*** Opening of Source records ***

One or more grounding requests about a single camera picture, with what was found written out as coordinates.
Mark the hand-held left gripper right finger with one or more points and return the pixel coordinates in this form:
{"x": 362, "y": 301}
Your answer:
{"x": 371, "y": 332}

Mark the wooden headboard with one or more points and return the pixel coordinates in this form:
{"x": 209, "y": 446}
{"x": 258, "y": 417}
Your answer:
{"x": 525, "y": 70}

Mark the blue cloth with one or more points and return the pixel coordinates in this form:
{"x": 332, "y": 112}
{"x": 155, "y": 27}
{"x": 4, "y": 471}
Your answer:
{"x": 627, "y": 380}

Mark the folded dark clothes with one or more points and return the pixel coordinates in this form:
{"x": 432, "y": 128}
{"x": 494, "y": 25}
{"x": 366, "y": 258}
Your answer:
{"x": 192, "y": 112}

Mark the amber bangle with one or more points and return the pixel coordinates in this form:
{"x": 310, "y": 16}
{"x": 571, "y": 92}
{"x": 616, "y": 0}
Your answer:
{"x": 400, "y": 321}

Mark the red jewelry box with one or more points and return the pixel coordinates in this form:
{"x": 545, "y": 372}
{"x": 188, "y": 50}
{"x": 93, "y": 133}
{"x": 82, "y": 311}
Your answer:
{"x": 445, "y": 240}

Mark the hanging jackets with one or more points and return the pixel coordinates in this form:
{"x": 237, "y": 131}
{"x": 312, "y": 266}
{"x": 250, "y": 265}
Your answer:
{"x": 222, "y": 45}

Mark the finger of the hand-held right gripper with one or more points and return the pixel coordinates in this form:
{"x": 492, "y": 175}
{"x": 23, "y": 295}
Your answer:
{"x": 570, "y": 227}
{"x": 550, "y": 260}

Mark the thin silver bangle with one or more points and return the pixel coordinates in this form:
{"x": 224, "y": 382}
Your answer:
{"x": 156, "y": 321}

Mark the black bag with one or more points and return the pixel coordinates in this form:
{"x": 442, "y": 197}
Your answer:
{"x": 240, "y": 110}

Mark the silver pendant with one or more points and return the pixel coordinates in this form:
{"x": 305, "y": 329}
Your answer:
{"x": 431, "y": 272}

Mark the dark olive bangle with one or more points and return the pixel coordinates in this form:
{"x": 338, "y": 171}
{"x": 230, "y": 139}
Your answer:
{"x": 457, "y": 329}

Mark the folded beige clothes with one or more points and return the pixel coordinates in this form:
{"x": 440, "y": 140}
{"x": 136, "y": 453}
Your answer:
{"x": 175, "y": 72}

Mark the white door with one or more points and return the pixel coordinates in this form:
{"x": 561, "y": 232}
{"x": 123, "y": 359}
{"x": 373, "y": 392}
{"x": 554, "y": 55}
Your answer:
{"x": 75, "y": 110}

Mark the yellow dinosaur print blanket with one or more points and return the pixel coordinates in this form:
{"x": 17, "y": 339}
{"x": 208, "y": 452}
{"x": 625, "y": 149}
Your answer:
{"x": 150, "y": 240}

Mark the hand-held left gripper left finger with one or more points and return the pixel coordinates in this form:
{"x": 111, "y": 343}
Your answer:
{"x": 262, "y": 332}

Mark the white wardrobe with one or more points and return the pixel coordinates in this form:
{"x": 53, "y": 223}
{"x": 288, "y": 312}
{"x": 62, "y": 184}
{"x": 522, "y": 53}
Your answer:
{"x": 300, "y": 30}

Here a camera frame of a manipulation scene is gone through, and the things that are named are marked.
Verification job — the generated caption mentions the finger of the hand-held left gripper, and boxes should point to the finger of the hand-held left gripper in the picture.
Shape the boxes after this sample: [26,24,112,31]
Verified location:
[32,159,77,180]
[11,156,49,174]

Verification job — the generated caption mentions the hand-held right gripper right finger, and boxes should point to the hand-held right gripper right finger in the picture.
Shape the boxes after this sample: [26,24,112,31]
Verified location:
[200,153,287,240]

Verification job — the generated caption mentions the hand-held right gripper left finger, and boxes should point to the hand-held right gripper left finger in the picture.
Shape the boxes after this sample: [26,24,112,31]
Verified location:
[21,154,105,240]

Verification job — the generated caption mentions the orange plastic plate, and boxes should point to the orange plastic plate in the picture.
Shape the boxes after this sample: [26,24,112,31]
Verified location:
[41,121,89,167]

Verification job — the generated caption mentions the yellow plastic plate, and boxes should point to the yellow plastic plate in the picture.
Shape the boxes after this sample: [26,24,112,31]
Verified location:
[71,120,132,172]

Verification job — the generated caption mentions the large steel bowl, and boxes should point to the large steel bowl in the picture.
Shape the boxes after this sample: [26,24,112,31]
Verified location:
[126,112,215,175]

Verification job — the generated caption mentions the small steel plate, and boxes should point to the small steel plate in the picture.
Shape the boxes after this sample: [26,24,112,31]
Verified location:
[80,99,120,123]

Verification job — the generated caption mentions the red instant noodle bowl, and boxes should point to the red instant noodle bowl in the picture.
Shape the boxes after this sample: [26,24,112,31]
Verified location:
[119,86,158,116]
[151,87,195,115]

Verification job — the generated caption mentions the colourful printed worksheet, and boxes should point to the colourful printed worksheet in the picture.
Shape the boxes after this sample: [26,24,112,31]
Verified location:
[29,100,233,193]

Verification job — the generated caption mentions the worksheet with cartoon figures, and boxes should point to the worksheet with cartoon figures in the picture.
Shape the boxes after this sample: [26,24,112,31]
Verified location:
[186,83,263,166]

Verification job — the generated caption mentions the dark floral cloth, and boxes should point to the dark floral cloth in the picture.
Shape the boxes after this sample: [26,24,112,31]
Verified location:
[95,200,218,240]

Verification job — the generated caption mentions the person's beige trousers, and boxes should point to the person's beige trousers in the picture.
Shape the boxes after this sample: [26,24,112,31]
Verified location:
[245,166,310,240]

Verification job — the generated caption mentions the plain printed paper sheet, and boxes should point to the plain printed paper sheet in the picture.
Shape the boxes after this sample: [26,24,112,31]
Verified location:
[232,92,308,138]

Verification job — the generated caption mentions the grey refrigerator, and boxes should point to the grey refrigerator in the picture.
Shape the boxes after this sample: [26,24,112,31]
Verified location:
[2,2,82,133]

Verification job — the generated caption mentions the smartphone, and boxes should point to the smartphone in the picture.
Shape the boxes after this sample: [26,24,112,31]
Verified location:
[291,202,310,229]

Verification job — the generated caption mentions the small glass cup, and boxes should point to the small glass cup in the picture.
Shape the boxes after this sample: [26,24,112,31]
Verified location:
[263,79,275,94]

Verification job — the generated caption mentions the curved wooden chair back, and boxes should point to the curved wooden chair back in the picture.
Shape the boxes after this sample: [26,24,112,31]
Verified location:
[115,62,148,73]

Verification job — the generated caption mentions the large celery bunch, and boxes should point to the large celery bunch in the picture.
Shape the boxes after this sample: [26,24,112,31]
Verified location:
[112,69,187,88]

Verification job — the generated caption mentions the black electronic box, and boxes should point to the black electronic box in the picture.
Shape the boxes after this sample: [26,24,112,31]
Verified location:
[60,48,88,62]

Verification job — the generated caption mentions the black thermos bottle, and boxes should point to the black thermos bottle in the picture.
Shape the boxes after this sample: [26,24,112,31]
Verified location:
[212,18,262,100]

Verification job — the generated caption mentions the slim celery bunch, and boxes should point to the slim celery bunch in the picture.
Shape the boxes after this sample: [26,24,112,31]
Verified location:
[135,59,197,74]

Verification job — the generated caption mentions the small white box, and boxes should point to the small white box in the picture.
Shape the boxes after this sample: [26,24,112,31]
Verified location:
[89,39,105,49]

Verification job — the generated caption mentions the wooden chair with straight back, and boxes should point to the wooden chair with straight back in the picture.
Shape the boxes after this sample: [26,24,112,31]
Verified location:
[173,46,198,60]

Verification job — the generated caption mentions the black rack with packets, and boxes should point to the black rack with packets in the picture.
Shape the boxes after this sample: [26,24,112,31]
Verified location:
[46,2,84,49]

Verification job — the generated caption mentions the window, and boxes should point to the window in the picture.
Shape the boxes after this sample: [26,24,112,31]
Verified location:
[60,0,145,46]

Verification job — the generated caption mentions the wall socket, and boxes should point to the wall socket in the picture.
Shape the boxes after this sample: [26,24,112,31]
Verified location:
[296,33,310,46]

*** Close of Source records ***

If a line in the entries holds the string "small", copy it.

Completed task
Verification job — the generated caption mentions the small steel plate, and boxes should point to the small steel plate in the picture.
Verification job — the generated caption mentions the small glass cup, and boxes should point to the small glass cup in the picture.
Verification job — the generated caption mentions the small white box, and boxes should point to the small white box in the picture.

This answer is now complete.